2010 GP Ouest-France

Race details
- Dates: August 22
- Stages: 1
- Distance: 248.3 km (154.3 mi)
- Winning time: 6h 37' 53"

Results
- Winner / Matthew Goss (AUS) / (Team HTC–Columbia)
- Second / Tyler Farrar (USA) / (Garmin–Transitions)
- Third / Yoann Offredo (FRA) / (FDJ)

= 2010 GP Ouest-France =

The 2010 GP Ouest-France was a one-day road race which took place on 22 August 2010 in Plouay, France.
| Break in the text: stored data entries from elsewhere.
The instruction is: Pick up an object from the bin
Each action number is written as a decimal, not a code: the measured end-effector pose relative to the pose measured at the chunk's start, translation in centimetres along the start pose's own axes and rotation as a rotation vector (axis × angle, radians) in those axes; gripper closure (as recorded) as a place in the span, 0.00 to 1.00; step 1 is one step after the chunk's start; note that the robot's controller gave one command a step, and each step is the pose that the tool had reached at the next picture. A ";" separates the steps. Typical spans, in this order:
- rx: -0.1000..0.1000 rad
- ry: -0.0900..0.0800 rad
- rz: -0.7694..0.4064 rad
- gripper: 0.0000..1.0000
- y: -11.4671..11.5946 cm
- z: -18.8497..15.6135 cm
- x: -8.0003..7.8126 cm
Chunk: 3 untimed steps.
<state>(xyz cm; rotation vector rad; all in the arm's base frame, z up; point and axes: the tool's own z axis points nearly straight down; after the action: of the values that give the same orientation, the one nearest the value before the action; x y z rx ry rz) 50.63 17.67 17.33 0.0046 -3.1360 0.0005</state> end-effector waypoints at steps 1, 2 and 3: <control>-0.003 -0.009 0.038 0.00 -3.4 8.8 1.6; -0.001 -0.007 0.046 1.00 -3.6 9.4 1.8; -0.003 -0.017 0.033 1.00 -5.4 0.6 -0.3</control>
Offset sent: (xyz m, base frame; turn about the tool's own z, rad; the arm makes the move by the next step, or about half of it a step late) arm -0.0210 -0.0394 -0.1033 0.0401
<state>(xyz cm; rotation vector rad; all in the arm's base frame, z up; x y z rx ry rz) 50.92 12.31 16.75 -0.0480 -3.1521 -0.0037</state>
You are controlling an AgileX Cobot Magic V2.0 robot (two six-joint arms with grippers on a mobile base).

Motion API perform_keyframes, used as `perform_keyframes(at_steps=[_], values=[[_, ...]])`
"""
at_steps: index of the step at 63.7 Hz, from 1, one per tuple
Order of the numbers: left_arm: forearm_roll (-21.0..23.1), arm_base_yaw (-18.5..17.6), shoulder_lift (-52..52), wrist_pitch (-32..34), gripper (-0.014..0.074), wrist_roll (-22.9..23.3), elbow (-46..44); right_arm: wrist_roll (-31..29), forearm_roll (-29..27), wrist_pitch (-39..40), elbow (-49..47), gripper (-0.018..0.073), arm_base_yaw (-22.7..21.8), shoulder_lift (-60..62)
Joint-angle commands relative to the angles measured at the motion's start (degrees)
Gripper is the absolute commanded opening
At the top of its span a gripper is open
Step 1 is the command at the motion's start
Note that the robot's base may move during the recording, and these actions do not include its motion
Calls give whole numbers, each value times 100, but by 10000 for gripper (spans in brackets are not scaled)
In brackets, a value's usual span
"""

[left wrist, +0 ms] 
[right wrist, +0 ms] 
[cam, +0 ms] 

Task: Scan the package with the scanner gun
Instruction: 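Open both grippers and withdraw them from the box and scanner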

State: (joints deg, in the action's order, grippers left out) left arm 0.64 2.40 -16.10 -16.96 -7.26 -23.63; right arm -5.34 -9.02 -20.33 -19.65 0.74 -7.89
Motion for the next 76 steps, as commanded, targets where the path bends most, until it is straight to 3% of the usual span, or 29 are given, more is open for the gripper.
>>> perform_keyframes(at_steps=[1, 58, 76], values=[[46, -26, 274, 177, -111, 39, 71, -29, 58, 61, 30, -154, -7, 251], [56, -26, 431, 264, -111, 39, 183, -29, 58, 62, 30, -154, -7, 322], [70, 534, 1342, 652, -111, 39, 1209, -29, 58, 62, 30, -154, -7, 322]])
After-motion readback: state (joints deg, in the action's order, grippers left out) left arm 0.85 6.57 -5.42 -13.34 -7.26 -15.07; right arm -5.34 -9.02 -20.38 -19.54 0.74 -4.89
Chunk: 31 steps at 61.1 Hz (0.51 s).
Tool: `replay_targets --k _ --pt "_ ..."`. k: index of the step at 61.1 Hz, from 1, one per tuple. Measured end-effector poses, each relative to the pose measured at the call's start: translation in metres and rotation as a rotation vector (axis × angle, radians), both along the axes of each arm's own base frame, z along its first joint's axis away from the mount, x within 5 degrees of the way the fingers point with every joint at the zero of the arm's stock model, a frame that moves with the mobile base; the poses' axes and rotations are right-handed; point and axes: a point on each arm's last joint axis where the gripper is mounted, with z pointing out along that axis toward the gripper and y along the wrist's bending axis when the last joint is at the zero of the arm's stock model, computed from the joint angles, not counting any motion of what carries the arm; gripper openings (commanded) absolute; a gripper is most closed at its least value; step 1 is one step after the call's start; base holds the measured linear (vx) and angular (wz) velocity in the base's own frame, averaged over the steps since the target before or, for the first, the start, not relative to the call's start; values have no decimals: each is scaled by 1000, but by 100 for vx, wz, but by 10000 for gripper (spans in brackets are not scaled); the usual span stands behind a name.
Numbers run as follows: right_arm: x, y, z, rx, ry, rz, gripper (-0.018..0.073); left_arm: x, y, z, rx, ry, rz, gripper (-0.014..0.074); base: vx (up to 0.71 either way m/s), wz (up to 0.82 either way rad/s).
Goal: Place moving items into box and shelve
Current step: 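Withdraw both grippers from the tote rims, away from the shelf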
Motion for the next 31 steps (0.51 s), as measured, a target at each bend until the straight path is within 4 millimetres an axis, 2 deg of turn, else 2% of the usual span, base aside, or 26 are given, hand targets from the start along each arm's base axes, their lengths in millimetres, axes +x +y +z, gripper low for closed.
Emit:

The race was held over 248.3 km, which is 12 laps of a circuit. 2010 was the sixth time that the race was a part of the UCI ProTour, but the race can be dated back to 1931 at its present location.

==Results==

| Rank | Cyclist | Team | Time | UCI World Ranking Points |
|---|---|---|---|---|
| 1 | Matthew Goss (AUS) | Team HTC–Columbia | 6h 37' 53" | 80 |
| 2 | Tyler Farrar (USA) | Garmin–Transitions | s.t. | 60 |
| 3 | Yoann Offredo (FRA) | FDJ | s.t. | 50 |
| 4 | Leonardo Duque (COL) | Cofidis | s.t. | 40 |
| 5 | José Joaquín Rojas (ESP) | Caisse d'Epargne | s.t. | 30 |
| 6 | Mauro Santambrogio (ITA) | BMC Racing Team | s.t. | 20 |
| 7 | Peter Sagan (SVK) | Liquigas–Doimo | s.t. | 10 |
| 8 | Francesco Gavazzi (ITA) | Lampre–Farnese | s.t. | 8 |
| 9 | Marco Marcato (ITA) | Vacansoleil | s.t. | 6 |
| 10 | Romain Feillu (FRA) | Vacansoleil | s.t. | 2 |

==Teams==
Twenty five teams were invited to the 2010 GP Ouest-France.